Write out, word for word, the part of the listing below that opens with the line containing "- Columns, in" and closes with the line containing "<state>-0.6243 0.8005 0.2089", keeping both of those lines and adding no others.

Segment Start: PROVIDED MATERIAL

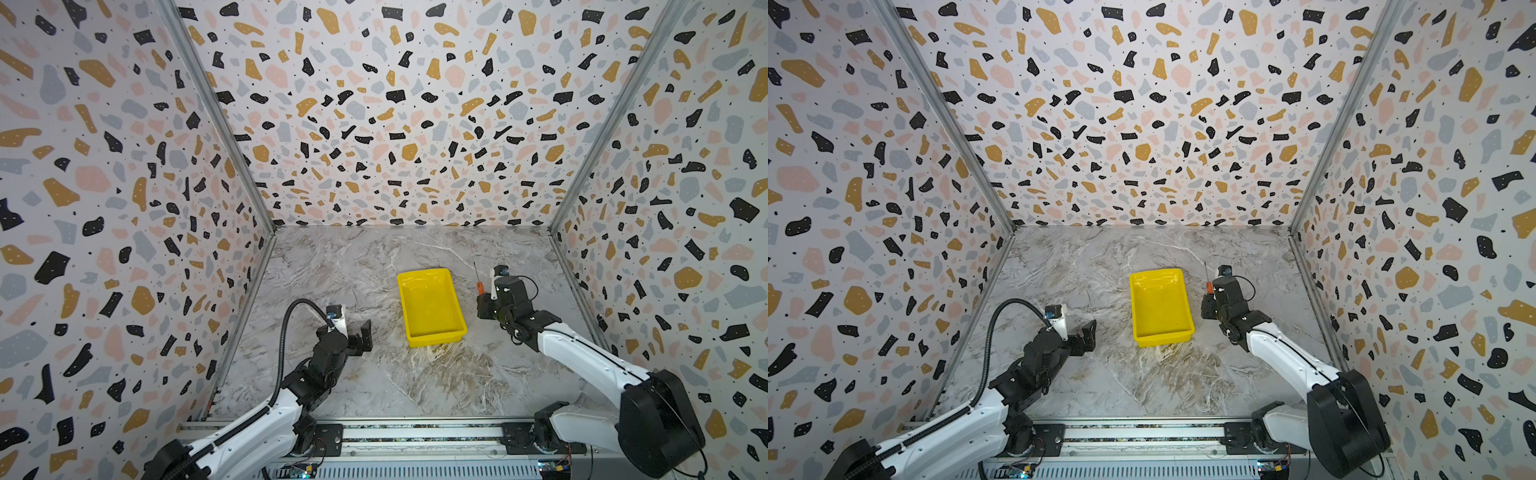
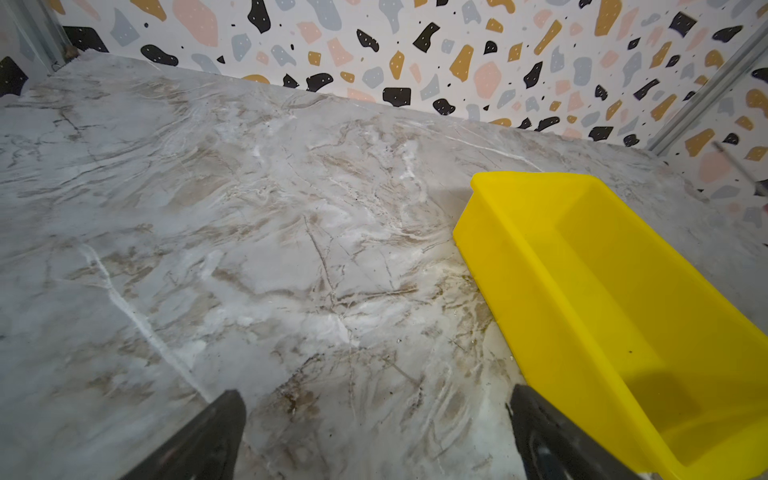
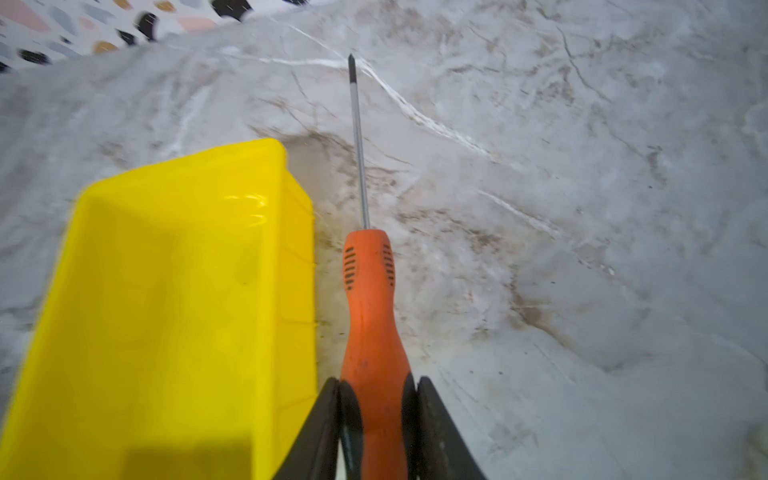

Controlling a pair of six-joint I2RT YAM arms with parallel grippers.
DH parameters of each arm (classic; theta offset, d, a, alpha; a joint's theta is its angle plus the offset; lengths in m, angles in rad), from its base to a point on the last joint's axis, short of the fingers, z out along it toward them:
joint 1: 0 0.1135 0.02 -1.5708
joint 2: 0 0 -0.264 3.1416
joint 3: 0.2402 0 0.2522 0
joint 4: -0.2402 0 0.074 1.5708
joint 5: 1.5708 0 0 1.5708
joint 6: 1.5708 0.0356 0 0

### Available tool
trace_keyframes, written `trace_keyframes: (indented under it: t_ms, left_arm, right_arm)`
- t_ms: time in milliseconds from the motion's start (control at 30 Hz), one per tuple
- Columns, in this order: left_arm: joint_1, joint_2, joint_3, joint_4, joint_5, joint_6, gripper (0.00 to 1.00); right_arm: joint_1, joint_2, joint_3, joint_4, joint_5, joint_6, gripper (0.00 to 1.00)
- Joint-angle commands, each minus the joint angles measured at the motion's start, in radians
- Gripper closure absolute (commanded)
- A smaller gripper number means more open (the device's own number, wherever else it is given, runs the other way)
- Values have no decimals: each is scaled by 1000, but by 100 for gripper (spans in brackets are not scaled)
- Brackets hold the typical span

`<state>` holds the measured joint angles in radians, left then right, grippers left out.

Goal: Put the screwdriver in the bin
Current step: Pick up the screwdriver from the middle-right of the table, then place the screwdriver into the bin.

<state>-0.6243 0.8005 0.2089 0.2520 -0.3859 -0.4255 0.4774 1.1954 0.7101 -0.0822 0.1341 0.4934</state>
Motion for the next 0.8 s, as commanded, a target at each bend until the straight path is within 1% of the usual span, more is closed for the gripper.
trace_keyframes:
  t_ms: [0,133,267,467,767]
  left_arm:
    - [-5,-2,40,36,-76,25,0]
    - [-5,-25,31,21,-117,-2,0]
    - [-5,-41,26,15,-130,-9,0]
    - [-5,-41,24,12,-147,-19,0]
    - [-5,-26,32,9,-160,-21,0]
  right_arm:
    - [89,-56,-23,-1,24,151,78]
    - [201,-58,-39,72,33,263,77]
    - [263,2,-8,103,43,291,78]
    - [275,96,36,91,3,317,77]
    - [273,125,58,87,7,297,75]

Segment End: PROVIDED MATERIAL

RESULT FOR THIS TASK:
- Columns, in this order: left_arm: joint_1, joint_2, joint_3, joint_4, joint_5, joint_6, gripper (0.00 to 1.00); right_arm: joint_1, joint_2, joint_3, joint_4, joint_5, joint_6, gripper (0.00 to 1.00)
- Joint-angle commands, each minus the joint angles measured at the motion's start, in radians
- Gripper closure absolute (commanded)
- A smaller gripper number means more open (the device's own number, wherever else it is given, runs the other way)
- Values have no decimals: each is scaled by 1000, but by 100 for gripper (spans in brackets are not scaled)
- Brackets hold the typical span

`<state>` holds the measured joint angles in radians, left then right, grippers left out.

Goal: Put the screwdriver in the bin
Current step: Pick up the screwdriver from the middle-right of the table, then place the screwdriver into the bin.

<state>-0.6243 0.8005 0.2089 0.2520 -0.3859 -0.4255 0.4774 1.1954 0.7101 -0.0822 0.1341 0.4934</state>

Nothing further remains for this exercise.